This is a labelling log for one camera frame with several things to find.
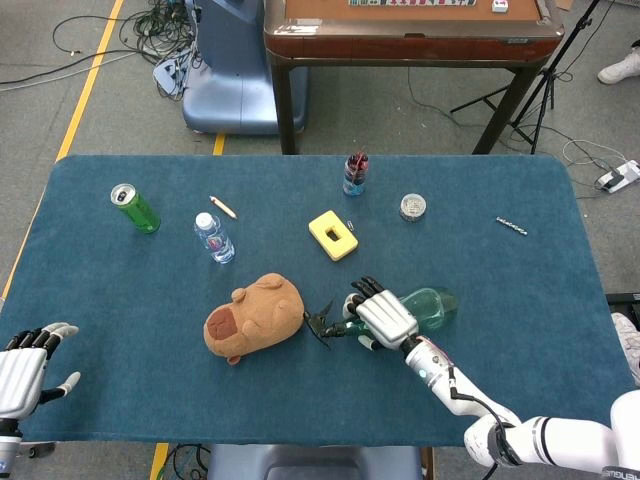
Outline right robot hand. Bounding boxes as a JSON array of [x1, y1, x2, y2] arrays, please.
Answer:
[[342, 275, 420, 352]]

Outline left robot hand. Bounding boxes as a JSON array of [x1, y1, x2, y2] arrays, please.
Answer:
[[0, 322, 81, 421]]

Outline clear green plastic bottle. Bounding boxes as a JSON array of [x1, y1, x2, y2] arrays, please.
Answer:
[[303, 286, 459, 351]]

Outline clear plastic water bottle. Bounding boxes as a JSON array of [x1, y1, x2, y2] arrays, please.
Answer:
[[193, 212, 236, 265]]

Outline yellow sponge with hole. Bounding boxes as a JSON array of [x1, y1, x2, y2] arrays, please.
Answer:
[[307, 210, 360, 262]]

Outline blue table cloth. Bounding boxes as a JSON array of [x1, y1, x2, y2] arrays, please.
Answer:
[[0, 153, 637, 448]]

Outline round metal tin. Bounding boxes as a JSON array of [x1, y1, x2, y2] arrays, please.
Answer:
[[399, 193, 428, 223]]

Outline brown capybara plush toy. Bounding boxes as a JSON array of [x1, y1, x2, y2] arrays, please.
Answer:
[[202, 272, 306, 366]]

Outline small jar with red sticks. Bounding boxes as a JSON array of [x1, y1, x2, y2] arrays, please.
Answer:
[[342, 147, 370, 197]]

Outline blue-grey robot torso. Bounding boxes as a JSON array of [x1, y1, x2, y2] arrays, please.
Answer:
[[207, 443, 424, 480]]

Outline green drink can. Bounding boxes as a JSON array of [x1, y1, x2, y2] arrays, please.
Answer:
[[109, 182, 162, 235]]

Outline white patterned shoe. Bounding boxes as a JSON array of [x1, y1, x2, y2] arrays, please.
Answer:
[[610, 312, 640, 386]]

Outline brown mahjong table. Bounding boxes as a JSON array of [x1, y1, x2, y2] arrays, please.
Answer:
[[263, 0, 566, 156]]

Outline white power strip black plug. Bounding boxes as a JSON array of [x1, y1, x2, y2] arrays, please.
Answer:
[[594, 159, 640, 194]]

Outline face-up mahjong tile row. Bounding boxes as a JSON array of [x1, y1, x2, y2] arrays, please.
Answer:
[[348, 0, 477, 8]]

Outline grey power strip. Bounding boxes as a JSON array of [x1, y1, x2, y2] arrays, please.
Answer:
[[152, 47, 195, 96]]

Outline black tripod stand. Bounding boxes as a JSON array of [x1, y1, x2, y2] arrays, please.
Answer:
[[449, 0, 601, 155]]

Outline white sneaker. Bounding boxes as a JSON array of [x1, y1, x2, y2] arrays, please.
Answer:
[[597, 47, 640, 85]]

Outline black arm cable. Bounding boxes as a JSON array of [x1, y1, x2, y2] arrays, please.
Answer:
[[448, 366, 519, 480]]

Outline white floor cable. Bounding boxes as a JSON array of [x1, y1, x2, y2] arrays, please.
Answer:
[[562, 138, 631, 174]]

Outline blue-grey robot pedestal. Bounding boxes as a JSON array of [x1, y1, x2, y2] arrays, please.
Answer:
[[182, 0, 309, 136]]

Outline tangled black floor cables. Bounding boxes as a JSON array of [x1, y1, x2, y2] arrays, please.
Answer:
[[0, 0, 201, 101]]

EXERCISE –
Would you please copy all lines in the data that contain the word "power"?

YOUR SOLUTION –
Outline white power strip black plug. Bounding boxes as a JSON array of [x1, y1, x2, y2] arrays, please.
Outline grey power strip. Bounding boxes as a JSON array of [x1, y1, x2, y2] arrays, please.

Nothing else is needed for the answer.